## TASK INSTRUCTIONS
Look through the listing below and report every line that contains "give".

## PROVIDED MATERIAL
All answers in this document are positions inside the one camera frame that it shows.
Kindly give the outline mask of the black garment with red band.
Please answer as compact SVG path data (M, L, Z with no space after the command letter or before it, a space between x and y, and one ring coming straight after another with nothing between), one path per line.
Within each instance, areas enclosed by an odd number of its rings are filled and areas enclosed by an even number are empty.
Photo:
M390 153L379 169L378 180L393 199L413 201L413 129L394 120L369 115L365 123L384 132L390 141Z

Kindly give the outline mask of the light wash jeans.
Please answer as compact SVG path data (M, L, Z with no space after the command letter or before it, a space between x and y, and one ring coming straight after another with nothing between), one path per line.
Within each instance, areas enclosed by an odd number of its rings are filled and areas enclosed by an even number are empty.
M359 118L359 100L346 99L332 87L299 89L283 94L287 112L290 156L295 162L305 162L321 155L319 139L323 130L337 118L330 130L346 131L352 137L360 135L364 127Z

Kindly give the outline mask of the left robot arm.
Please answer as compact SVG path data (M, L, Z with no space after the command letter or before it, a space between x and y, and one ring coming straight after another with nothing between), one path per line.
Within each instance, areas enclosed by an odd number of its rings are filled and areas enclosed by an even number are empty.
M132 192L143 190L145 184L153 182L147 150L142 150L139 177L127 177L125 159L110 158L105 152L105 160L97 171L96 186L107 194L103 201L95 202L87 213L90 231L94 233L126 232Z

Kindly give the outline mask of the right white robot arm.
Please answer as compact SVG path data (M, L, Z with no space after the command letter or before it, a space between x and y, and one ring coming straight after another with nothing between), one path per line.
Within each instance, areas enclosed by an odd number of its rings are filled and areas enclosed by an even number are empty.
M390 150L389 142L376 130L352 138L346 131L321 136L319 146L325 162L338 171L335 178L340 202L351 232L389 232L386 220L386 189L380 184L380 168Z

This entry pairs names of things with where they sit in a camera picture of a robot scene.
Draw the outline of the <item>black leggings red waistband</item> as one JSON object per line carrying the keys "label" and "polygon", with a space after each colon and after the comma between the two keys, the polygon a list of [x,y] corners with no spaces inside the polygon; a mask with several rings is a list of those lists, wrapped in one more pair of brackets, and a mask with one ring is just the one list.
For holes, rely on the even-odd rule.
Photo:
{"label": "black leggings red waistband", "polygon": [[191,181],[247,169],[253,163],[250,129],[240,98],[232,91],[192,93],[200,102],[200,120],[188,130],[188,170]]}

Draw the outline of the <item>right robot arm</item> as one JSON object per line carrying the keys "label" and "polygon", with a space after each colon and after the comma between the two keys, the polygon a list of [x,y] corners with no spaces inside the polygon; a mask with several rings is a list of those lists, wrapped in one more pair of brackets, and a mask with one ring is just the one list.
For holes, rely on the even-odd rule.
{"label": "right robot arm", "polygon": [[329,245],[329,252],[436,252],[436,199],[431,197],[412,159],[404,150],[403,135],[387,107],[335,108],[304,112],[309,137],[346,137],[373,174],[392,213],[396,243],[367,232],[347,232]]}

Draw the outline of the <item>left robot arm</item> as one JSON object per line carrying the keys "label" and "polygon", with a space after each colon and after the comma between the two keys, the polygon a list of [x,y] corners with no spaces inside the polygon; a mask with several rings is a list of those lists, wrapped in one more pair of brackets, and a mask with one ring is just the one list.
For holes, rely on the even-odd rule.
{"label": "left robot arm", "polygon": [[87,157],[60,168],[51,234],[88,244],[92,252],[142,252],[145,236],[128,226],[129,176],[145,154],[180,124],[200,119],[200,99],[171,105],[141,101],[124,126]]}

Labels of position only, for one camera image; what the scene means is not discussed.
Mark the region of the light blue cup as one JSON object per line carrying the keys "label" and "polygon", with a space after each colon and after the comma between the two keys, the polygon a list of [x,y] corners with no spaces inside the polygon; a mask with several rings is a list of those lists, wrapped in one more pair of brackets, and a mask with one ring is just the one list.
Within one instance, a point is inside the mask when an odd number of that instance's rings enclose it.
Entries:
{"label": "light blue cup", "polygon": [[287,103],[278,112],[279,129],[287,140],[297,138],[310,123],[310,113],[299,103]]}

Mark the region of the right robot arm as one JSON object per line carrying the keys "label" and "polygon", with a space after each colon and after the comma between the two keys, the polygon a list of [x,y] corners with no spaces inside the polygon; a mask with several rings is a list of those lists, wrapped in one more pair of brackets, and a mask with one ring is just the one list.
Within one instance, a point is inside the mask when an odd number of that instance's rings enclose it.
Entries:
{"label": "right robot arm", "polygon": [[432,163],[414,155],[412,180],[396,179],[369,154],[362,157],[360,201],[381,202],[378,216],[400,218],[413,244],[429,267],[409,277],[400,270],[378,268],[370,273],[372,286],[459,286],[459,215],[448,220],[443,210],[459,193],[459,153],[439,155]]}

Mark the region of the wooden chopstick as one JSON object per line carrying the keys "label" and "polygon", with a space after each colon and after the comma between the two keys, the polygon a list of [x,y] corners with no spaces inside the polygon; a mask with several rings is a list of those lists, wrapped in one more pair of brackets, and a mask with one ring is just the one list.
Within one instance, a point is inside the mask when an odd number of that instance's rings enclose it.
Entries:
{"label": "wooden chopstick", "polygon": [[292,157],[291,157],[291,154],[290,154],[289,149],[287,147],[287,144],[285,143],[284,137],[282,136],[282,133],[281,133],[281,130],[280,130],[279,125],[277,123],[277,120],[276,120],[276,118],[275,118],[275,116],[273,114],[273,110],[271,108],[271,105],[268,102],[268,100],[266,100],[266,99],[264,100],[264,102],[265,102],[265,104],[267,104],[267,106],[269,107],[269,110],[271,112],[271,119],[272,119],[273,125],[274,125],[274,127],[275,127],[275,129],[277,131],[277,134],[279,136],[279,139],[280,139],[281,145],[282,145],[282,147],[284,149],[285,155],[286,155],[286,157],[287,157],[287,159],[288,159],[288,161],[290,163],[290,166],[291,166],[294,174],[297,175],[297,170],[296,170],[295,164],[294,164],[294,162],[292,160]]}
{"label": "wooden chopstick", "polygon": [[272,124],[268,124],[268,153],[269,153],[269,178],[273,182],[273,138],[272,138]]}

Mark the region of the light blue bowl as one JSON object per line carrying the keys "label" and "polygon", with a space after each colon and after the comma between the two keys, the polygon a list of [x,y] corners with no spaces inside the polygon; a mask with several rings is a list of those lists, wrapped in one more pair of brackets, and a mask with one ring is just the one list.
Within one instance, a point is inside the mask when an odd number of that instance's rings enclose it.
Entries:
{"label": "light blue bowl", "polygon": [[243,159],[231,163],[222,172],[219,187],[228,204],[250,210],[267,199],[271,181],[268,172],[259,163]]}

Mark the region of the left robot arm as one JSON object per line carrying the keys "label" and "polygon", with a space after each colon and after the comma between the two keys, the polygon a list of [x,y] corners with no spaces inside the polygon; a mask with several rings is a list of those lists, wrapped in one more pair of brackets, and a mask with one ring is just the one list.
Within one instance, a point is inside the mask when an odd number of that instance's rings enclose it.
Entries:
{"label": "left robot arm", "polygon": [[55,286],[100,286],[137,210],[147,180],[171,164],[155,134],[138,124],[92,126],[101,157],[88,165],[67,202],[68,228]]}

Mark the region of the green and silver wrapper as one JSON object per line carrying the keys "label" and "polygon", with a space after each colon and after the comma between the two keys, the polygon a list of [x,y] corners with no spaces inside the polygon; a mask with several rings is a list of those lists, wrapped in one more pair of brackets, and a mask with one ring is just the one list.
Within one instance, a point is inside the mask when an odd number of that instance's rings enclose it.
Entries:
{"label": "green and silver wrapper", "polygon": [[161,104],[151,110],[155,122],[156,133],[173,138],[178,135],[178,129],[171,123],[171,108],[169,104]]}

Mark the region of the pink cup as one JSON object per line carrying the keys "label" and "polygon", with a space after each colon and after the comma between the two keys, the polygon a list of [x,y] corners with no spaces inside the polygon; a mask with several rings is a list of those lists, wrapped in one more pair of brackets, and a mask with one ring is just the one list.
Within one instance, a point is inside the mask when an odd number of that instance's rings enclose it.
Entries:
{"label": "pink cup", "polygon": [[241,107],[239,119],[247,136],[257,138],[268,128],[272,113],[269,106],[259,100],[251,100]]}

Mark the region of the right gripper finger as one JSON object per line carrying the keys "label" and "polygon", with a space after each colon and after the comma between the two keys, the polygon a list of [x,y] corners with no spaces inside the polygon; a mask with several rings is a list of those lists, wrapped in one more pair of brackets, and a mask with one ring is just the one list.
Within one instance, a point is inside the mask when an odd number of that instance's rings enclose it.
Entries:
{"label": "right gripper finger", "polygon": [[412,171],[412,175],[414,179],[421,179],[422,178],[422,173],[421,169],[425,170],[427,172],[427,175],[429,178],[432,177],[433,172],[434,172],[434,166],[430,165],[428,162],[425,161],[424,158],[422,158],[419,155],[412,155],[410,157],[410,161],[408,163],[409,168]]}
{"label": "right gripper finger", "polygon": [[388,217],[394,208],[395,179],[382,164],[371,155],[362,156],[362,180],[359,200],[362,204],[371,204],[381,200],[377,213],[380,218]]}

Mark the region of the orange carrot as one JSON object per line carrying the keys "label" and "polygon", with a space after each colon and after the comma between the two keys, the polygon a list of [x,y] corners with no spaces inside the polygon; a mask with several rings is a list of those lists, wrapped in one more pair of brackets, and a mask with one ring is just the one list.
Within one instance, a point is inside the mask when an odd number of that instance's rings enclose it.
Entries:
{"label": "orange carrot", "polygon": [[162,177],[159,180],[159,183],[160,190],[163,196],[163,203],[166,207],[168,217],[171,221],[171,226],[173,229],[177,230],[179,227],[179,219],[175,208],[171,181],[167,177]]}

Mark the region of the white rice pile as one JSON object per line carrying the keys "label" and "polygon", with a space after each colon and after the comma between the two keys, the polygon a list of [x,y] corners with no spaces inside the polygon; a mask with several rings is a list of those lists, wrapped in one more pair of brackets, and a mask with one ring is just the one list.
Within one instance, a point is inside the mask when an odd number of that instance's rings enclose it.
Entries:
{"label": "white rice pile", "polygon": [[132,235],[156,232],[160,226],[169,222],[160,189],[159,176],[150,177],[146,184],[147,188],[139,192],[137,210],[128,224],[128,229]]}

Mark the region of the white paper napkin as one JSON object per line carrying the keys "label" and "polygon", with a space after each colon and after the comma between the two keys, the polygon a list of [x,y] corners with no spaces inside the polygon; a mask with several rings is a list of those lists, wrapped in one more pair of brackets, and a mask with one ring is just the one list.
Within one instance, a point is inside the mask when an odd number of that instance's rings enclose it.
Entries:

## RESULT
Kindly give the outline mask of the black garment with red band.
Kindly give the outline mask of the light wash jeans.
Kindly give the outline mask of the left robot arm.
Kindly give the outline mask of the right white robot arm.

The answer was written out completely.